→ **HOW TO COMPLETE THIS TASK**: Among the entries that follow, the required portion opens with the line containing "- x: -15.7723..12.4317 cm" and closes with the line containing "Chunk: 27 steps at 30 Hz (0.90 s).". Give that portion again exactly, and nothing else.

[Items from a dataset]
☆ ☆ ☆ ☆ ☆ ☆ ☆
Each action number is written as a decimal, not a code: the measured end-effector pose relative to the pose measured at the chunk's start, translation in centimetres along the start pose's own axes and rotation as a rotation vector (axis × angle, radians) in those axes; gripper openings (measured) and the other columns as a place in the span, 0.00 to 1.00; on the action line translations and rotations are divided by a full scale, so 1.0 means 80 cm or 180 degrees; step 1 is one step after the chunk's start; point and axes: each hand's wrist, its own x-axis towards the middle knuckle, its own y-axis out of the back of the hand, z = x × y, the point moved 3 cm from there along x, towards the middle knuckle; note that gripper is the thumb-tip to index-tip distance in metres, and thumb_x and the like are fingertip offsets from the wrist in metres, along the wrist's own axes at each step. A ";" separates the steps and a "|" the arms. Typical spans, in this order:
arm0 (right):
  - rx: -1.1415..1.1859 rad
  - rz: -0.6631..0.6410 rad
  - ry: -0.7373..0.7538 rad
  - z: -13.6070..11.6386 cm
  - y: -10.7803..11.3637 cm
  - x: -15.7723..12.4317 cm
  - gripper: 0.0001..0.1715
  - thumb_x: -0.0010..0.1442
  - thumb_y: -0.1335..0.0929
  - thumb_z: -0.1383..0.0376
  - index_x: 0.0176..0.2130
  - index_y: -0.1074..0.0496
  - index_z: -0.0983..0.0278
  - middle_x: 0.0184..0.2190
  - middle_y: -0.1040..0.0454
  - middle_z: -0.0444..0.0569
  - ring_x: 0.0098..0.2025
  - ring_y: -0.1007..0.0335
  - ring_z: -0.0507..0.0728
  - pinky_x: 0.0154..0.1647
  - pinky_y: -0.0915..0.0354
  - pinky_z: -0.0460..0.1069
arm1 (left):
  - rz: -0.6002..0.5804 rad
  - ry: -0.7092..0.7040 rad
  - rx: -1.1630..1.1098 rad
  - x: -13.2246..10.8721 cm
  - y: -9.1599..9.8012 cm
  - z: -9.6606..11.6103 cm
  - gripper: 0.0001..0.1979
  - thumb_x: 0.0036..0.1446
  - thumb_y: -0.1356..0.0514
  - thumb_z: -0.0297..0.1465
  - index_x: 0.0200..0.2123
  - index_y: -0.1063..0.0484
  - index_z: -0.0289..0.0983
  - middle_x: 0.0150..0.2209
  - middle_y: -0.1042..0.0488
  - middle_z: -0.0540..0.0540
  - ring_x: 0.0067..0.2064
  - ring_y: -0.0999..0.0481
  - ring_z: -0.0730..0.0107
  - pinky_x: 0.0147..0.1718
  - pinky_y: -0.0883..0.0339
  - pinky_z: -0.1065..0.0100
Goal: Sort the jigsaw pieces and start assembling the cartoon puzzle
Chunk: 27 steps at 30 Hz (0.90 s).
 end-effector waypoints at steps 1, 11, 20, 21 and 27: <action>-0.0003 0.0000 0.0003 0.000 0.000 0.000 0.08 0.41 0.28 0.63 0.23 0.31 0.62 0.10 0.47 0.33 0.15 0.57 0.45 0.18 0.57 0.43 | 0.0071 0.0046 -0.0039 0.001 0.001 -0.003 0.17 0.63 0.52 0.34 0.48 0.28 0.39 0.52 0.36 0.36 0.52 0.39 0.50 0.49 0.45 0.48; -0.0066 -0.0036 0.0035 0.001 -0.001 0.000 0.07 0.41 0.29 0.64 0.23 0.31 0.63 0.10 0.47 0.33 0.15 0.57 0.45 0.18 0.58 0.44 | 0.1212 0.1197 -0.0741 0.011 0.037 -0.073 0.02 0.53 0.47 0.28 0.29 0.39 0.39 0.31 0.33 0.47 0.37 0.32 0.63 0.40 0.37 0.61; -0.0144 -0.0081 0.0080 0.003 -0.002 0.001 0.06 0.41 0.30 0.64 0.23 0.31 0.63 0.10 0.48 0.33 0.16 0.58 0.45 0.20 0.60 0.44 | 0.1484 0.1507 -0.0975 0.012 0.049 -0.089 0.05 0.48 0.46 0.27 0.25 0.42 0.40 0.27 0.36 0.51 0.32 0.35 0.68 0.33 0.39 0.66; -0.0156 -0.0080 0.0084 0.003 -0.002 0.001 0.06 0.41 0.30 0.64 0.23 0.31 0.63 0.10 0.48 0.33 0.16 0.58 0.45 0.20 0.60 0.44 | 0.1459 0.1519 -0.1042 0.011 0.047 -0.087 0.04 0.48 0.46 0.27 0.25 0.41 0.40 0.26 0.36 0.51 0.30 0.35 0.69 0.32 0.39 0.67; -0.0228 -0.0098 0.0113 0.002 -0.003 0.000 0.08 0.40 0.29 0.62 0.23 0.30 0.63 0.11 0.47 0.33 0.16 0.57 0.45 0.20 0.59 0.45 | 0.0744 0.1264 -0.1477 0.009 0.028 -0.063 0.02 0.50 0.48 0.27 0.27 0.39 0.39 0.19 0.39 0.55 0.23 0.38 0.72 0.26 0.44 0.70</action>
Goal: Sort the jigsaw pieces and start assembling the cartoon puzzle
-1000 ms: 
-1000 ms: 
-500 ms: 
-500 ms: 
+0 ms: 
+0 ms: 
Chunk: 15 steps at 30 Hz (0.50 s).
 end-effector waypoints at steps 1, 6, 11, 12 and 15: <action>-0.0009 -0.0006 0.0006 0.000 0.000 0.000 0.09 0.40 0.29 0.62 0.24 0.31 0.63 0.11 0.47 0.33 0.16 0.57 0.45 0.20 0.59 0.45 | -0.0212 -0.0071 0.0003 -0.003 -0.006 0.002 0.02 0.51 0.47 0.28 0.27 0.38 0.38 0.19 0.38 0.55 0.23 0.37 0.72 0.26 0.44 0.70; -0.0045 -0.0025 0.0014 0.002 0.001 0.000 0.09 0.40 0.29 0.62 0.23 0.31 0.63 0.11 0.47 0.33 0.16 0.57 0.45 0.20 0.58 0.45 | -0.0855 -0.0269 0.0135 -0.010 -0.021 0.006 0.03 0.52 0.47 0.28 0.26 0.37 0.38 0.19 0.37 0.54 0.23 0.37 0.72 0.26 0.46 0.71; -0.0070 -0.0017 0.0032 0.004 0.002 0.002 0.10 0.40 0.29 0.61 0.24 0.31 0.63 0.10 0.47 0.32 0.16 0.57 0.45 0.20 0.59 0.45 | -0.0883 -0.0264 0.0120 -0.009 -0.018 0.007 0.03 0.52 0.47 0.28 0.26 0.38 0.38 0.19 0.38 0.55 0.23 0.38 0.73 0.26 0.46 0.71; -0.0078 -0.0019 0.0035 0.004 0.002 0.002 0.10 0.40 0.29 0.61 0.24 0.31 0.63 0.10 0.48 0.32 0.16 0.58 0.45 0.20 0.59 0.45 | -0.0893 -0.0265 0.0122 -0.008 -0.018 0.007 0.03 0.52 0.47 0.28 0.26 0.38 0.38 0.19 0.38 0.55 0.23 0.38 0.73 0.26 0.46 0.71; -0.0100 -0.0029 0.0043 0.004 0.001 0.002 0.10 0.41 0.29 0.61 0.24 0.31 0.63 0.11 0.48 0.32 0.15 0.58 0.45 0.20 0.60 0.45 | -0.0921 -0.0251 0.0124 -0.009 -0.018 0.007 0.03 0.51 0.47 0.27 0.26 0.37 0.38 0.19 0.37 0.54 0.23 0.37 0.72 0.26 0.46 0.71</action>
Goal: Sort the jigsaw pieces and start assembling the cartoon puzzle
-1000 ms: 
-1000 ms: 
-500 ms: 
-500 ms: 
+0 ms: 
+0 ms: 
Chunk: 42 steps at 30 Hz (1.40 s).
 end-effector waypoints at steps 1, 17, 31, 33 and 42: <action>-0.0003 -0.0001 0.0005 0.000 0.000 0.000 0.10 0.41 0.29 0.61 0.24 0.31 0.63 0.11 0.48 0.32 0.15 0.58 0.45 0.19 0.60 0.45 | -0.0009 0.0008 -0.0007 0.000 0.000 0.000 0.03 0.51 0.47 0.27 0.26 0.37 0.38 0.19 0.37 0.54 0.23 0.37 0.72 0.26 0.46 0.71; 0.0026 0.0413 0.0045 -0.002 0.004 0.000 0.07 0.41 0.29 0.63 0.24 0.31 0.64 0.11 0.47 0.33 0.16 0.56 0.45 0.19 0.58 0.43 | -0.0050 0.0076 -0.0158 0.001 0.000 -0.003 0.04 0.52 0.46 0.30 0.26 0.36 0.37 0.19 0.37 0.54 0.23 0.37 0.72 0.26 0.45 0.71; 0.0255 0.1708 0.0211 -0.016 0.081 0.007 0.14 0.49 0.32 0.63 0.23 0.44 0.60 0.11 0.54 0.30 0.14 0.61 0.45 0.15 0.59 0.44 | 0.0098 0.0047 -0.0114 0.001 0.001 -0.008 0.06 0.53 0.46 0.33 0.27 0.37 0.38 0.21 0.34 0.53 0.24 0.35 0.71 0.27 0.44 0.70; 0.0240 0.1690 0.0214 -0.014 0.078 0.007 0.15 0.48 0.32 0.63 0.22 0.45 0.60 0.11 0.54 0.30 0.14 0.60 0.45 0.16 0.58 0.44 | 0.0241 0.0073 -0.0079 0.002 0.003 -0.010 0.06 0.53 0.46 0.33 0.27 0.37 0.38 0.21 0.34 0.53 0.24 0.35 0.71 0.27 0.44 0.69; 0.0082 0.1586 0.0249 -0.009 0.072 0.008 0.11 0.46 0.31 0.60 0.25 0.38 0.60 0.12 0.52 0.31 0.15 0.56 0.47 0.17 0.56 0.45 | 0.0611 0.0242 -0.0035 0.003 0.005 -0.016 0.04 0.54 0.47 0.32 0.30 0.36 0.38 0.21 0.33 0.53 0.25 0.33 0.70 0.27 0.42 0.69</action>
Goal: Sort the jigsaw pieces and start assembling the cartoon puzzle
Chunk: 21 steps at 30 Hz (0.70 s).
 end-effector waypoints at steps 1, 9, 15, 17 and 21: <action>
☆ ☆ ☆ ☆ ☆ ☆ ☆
→ **FINISHED EXERCISE**:
  - x: -15.7723..12.4317 cm
  - gripper: 0.0001..0.1715
  - thumb_x: -0.0010..0.1442
  - thumb_y: -0.1335..0.0929
  - thumb_z: -0.1383..0.0376
  - index_x: 0.0176..0.2130
  - index_y: -0.1074..0.0496
  - index_z: -0.0983..0.0278
  - middle_x: 0.0184..0.2190
  - middle_y: -0.1040..0.0454
  - middle_z: -0.0444..0.0569
  - ring_x: 0.0098..0.2025
  - ring_y: -0.1007..0.0335
  - ring_z: -0.0507..0.0728
  - pinky_x: 0.0154..0.1647
  - pinky_y: -0.0915..0.0354
  - pinky_z: -0.0460..0.1069
arm1 (left):
  - rz: -0.6002..0.5804 rad
  - ry: -0.7092..0.7040 rad
  - rx: -1.1630..1.1098 rad
  - x: -13.2246..10.8721 cm
  - y: -9.1599..9.8012 cm
  - z: -9.6606..11.6103 cm
  - gripper: 0.0001..0.1979
  - thumb_x: 0.0036..0.1446
  - thumb_y: -0.1356..0.0514
  - thumb_z: -0.0297..0.1465
  - index_x: 0.0200..0.2123
  - index_y: -0.1063..0.0484
  - index_z: -0.0289..0.0983
  - middle_x: 0.0150..0.2209
  - middle_y: -0.1042..0.0488
  - middle_z: -0.0540..0.0540
  - ring_x: 0.0067..0.2064
  - ring_y: -0.0999..0.0481
  - ring_z: -0.0730..0.0107
  - pinky_x: 0.0147..0.1718
  - pinky_y: -0.0883..0.0339
  - pinky_z: -0.1065..0.0100
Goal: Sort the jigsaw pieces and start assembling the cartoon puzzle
Chunk: 27 steps at 30 Hz (0.90 s).

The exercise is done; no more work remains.